Vikings 24, Browns 12
Let me relate two concerns I have about the Browns coaching staff:
I am concerned head coach Romeo Crennel is too passive, and offensive coordinator Maurice Carthon's mind grinds to a screeching halt whenever the Browns get in the red zone.
The Browns self-detonated a touchdown opportunity away at the end of the first half Sunday, and all we had to show for it was Crennel circling the wagons around his offensive coordinator after the game, employing selective memory about the half-ending flub when reporters asked him about it.
It is disturbingly Butch Davis-ish of Crennel, kind of like playing musical quarterbacks. Which is something else he did, yet again, on Sunday.
This time, it was even worse than the flip-flopping he showed in the Miami game. Trent Dilfer injured a leg, Charlie Frye came in, threw a pick, and Crennel decided Dilfer on one bad leg was better than Frye.
Which brings me back to the leadership issue.
I hope I am wrong about this, but Crennel and Carthon are starting to look like guys who don't want to have to make the tough choice. Crennel is wishy-washy and vague on committing to a QB, and Carthon, who looked so promising in the preseason, looks uncomfortable as the offensive shot-caller when a touchdown opportunity arises.
Carthon has looked terrified of making the wrong decision. It is something he hasn't had to do before. He was an offensive coordinator on a leash last year in Dallas. This year in Cleveland, he is the undisputed pilot of the offensive playbook.

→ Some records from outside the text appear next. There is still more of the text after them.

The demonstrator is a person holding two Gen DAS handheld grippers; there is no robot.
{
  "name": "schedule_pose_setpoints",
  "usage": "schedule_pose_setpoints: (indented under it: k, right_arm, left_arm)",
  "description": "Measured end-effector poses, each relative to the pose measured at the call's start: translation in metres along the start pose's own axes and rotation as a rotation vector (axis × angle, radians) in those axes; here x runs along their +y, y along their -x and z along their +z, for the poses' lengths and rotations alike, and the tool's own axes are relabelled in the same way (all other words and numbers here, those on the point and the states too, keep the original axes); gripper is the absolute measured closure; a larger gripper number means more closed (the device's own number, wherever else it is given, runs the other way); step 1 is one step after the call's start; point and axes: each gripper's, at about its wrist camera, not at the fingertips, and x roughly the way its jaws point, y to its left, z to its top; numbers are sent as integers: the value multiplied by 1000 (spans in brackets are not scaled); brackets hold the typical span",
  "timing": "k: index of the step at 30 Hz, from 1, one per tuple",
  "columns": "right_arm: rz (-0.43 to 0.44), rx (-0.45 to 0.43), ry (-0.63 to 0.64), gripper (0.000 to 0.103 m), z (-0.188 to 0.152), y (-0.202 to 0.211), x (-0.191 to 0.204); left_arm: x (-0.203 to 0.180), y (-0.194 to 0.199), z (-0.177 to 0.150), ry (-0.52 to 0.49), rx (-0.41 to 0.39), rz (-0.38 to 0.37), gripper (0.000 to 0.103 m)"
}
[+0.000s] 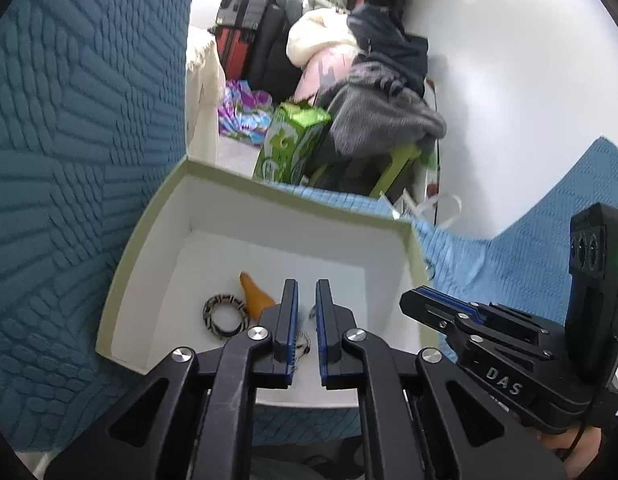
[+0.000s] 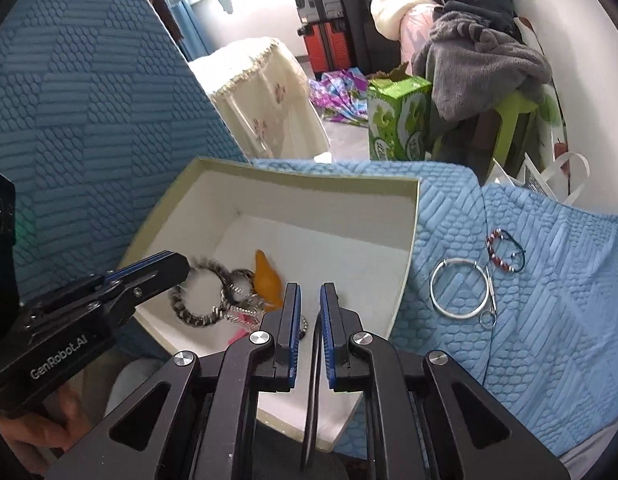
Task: Organize jewelry
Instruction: 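Lower the coil bracelet and flower pendant into the green box and open both tools, then grasp the thin silver pin on the sofa with the right tool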
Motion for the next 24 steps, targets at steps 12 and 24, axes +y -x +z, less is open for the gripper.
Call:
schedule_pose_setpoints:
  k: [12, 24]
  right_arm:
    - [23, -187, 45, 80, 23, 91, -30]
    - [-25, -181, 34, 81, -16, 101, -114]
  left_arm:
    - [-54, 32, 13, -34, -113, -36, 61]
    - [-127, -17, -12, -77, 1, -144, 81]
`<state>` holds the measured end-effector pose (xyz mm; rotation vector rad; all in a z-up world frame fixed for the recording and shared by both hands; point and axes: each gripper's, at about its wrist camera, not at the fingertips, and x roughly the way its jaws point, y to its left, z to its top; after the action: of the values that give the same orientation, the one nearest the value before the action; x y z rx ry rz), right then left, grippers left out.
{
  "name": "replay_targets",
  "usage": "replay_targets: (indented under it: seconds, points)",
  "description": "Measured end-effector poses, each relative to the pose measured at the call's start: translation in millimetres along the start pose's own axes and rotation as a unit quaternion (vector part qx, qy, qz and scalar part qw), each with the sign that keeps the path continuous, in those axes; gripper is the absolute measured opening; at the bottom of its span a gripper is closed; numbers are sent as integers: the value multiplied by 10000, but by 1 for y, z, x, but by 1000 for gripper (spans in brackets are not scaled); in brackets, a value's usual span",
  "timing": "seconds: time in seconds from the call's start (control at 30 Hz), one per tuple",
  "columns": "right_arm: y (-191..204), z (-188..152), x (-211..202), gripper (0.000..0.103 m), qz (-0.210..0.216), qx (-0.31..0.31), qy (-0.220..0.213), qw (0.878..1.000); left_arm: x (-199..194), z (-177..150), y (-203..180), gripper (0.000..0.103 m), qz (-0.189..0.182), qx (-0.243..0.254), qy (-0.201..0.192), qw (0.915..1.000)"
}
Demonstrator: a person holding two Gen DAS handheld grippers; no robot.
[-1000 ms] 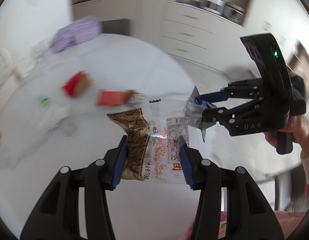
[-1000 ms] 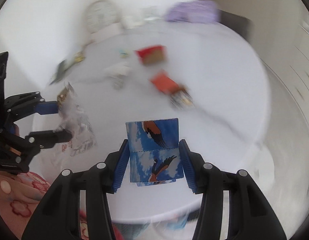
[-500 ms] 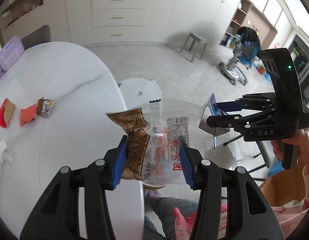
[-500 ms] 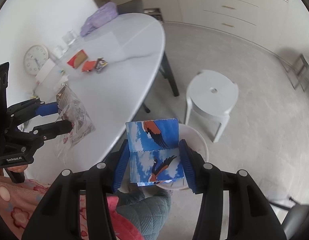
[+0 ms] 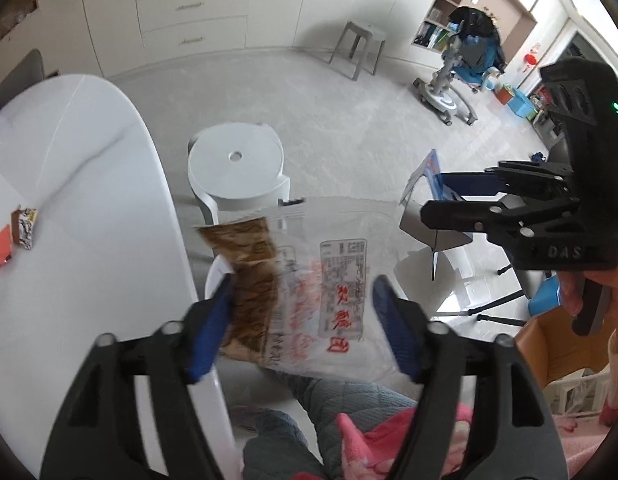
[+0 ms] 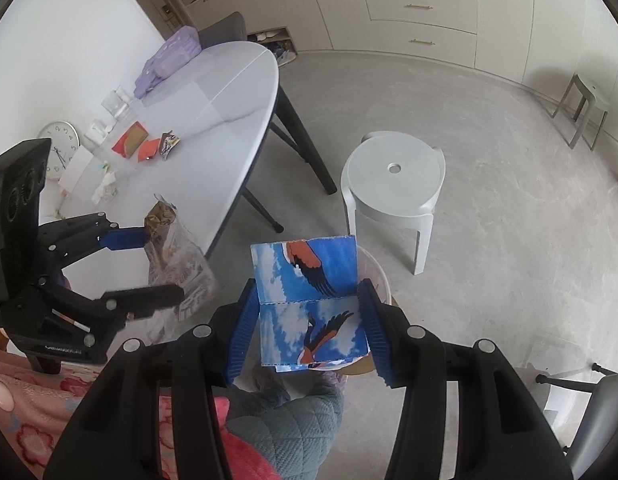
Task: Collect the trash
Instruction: 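Carry the bag and box over the bin and open both tools, then move both open tools back over the table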
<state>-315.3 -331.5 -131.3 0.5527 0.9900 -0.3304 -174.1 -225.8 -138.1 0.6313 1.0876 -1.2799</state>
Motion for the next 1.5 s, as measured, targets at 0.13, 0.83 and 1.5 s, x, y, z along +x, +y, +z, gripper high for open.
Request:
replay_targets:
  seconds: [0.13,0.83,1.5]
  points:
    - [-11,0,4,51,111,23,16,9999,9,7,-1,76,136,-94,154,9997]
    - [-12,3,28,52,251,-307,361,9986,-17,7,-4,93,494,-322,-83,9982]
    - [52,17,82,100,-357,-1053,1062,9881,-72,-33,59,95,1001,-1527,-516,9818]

Ohio State coach Jim Tressel has his share of faults as a coach, but his cool head in tight, pressure-packed games is a big reason why he is 4-1 against Michigan and 3-1 in bowls. Tressel is a beacon of stability for his team because he exudes strong leadership without being a human volcano.
Former Cavaliers coach Lenny Wilkens is another example of strong-yet-stoic leadership.
Crennel's leadership looks stoic without the strong. Again, I hope I'm wrong about that.
It doesn't all fall on the shoulders of Crennel and Carthon, or defensive coordinator Todd Grantham. As I have said, as is blatantly obvious, this team has a lot of ground to make up on the NFL's contenders talentwise. But when a team with a veteran QB, 1,000-yard rusher-to-be and a supposedly-talented receiver corps is as dismal as the Browns are in the red zone, some off the heat should find its way to the sideline. The team reflects the leadership, after all.
Some coaches are practice masterminds. In an environment where the coach can control just about everything, they can sand and polish their rosters and playbooks to meet the spectacular visions in their minds. Judging by the reports of increased professionalism in the Browns' locker room and the fact that the Browns are still trying despite being two losses away from a losing season, I'd say Crennel is solid practice coach.
But put the finely-tuned concepts into a game environment, with 80,000 screaming fans, an opposing team and referees with glaucoma, and the luster can wear away quickly.
That's the jump Crennel is still in the process of making, and Carthon too. Being the head honcho at team headquarters is one thing, being the head honcho when thousands of pairs of eyes are boring holes in your skull is quite another.
I hope Crennel grows into someone who is up to the task.
Up next: Jacksonville, Sunday, 1 p.m. ET.